UN CAVEDIO NELLA STORIA (PARTE 2)

È arrivata la primavera

Dovevamo festeggiare la nuova stagione, e nella nostra Vetrina da leggere tutti i racconti omaggiavano magnolie e fiori di pesco, e qualche autore non s’era trattenuto dall’associare il risveglio della natura a quello dell’anima, bah… cose del genere capitano nelle migliori famiglie. Occorreva comunque tirar su i soldi, i politici non ci sentivano, e non so se avete mai notato le loro orecchie, uno fa l’assessore, e un altro è consigliere, e un altro è tanto avanti e quotato nel partito che vuol diventare parlamentare, e glielo auguriamo di cuore, se questo è il suo desiderio speriamo per lui, purché non lo faccia per noi… e le loro orecchie sono grandi, fa parte dei requisiti, grossi padiglioni per ascoltare i cittadini, ma se guardate dentro il timpano non c’è, non sentono e tengono viva la frase convenzionale per cui quello che entra da una parte dall’altra esce, è un tunnel unico, da orecchio a orecchio, le parole scorrono via gocce su marmo… e non c’è problema, tutti abbiamo dei limiti, ma loro non lo ammettono e quando gli fai una domanda rispondono sì, dicono sempre sì, non gli costa niente, e infatti non hanno nemmeno sentito… e poi un’altra categoria che ci poteva aiutare era quella dei commercianti, ma chiedere moneta a un commerciante il minimo che può capitare è che risponda… e io che ci guadagno?
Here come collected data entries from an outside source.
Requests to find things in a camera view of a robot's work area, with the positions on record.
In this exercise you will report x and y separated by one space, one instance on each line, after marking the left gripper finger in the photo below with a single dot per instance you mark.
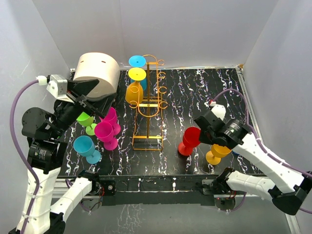
102 104
82 87

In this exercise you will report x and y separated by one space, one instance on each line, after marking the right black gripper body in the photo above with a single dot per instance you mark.
207 138

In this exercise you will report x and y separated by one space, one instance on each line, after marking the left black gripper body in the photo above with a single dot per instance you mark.
72 97

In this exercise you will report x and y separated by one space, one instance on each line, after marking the red wine glass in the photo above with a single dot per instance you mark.
190 141

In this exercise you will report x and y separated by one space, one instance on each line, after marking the orange wine glass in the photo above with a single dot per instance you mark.
134 92
217 152

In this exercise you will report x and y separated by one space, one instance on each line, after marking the blue wine glass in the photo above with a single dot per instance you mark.
85 147
139 61

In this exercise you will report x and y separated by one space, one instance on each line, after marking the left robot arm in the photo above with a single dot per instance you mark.
44 160

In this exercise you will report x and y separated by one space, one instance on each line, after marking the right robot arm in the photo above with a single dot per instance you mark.
285 187

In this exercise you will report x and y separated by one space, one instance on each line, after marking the magenta wine glass rear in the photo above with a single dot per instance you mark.
111 118

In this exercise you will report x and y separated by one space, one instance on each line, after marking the magenta wine glass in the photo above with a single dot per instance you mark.
111 118
104 132

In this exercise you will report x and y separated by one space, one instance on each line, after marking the green wine glass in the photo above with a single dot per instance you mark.
88 122

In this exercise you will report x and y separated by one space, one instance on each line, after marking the magenta wine glass front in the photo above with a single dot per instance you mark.
104 132

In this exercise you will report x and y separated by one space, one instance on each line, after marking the white cylindrical container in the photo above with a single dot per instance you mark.
99 66

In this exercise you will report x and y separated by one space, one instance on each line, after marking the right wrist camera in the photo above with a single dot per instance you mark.
215 111

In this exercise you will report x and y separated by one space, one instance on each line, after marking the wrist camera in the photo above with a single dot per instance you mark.
215 111
56 85

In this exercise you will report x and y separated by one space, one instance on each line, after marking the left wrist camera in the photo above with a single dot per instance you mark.
56 85

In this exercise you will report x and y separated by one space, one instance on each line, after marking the gold wire glass rack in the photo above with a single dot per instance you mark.
148 118

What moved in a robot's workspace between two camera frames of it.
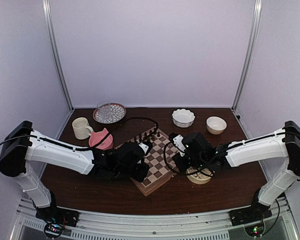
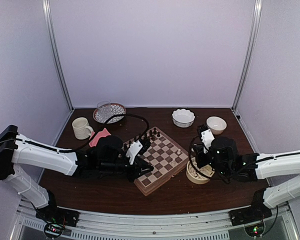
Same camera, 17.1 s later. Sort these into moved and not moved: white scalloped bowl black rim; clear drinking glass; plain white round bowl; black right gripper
Moved: black right gripper
Not moved: clear drinking glass; white scalloped bowl black rim; plain white round bowl
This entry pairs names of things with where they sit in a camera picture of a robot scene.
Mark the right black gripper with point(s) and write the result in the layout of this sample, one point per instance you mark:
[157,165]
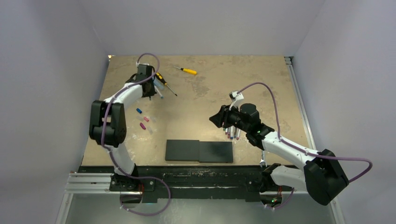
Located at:
[223,115]

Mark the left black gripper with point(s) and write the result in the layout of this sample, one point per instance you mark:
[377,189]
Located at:
[152,91]

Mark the blue white marker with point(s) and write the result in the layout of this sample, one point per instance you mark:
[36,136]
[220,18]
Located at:
[232,130]

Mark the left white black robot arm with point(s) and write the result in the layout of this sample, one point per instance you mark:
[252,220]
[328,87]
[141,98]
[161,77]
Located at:
[108,126]

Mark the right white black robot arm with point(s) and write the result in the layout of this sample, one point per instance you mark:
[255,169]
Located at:
[318,173]

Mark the light blue cap marker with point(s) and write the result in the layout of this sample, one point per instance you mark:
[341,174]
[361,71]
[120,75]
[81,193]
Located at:
[159,93]

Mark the black yellow screwdriver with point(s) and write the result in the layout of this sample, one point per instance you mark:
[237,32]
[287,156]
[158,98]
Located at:
[164,82]

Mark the black rectangular block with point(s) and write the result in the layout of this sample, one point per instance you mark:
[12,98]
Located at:
[199,151]

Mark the silver wrench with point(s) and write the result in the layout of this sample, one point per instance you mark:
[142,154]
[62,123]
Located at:
[263,162]

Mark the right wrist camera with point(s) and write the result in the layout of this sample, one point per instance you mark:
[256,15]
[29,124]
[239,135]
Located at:
[236,98]

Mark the yellow handle screwdriver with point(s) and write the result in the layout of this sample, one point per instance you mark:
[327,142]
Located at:
[193,72]

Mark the black base frame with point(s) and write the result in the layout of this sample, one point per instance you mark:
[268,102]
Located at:
[249,183]

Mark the aluminium side rail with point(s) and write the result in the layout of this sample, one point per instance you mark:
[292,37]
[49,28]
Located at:
[307,127]
E dobbiamo volergli bene, e come si fa a non amarli, hanno bisogno più di altri, e diamogli una mano… non conoscono la bellezza dell’azione gratuita.… però nella cittadina dove il tempo si è fermato i commercianti non sono così, sono speciali e ti offrono le loro vetrine, e noi per la festa di primavera le abbiamo riempite di magnolie e fiori di pesco, e poi adesso si è aggiunto Martin Stigol, lui fa animazione nelle strade, non è di queste parti, però ha capito che il suo compito è qui, e non è un missionario, è solo uno che si commuove per il sorriso di un bambino, e questi due elementi messi insieme sono il motivo per cui anche quest’anno nelle vie del centro arriverà la primavera. Martin si prepara, e bruceremo il vecchio, la natura rifiorirà, e tutti lo sanno, politici e commercianti, tutti sanno che una festa insieme vale più dei soldi. C’est la vie.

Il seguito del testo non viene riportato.